When I look up at Callie and Andrew, they are both staring at me. They don't know the full story behind everything that's been going on, right down to my dangerous pregnancy. It's not like I don't want them to know, I just haven't thought about telling anybody about the whole situation because I've been so focused on my husband. Paul's family doesn't even know about the babies. They'll probably have the same reaction as Paul, the same goes for two of my favorite people sitting right in front of me.

Callie is the first one to speak up. "So, are you going to catch us up to speed?"

With a slight nod, I begin the story. I tell them how I found out about not being able to have kids and how devastated Paul and I were. Then, how shocked I was when I found out about the pregnancy at Luke's checkup for his shots. I tell them how I didn't tell Paul about the pregnancy and he found out on his own right before he had the accident. "He was so pissed off for keeping it from him. Then he said that we had to get rid of 'it'."
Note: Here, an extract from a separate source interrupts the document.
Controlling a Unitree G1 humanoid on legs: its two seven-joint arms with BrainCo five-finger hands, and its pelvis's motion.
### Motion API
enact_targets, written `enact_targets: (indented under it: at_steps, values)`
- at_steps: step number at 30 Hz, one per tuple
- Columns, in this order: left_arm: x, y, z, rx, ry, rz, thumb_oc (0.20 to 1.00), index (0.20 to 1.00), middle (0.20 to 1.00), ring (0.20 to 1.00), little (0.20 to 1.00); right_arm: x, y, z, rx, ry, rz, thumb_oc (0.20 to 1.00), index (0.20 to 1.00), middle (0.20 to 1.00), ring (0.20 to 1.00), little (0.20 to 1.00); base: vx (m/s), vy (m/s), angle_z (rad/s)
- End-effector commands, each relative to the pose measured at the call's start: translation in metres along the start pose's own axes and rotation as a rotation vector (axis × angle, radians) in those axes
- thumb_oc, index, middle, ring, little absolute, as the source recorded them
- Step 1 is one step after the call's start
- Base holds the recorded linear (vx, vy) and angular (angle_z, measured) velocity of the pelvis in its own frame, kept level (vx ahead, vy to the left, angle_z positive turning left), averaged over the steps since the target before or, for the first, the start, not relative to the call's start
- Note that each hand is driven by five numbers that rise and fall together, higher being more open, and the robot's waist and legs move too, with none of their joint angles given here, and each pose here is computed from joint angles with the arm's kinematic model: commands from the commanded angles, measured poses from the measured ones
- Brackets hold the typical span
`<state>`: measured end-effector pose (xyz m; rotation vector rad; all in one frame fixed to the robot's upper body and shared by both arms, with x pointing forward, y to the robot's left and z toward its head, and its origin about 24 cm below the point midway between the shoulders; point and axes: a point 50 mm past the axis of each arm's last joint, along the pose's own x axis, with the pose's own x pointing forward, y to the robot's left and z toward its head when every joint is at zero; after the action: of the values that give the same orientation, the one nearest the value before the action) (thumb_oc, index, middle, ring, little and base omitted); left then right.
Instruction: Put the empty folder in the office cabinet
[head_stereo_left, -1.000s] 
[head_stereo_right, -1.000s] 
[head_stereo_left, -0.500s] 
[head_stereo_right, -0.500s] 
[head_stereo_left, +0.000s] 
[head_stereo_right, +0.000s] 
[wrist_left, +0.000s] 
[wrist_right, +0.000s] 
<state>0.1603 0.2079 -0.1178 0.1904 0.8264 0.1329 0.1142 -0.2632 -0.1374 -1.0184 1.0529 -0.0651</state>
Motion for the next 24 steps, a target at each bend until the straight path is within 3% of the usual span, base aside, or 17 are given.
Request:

"Wait, why would you have to get rid of the baby?" Andrew questions, his eyes slightly narrowing. He's catching on to the fact that something is wrong.

"Because from where the bullet hit, it will cause me to bleed out when I go into labor or if I have a miscarriage." I look down at my hands on the table as both of them take a sharp breath in.

Callie stands up from her chair. "Are you serious? You didn't tell me that when you told me you were pregnant! Sierra, you can't go through with this!" Andrew nods his head in agreement.

I bite my tongue to keep the bitterness from trying to make its way out. "I can, and I will. Believe me, I had every intention to end this pregnancy, but you don't know what it's like to hear your child's heartbeat for the first time. To know that your carrying a pure soul inside of you that knows no evil, something that was created by you and the person you love so dearly. Now, imagine trying to take not only that away, but a second life as well."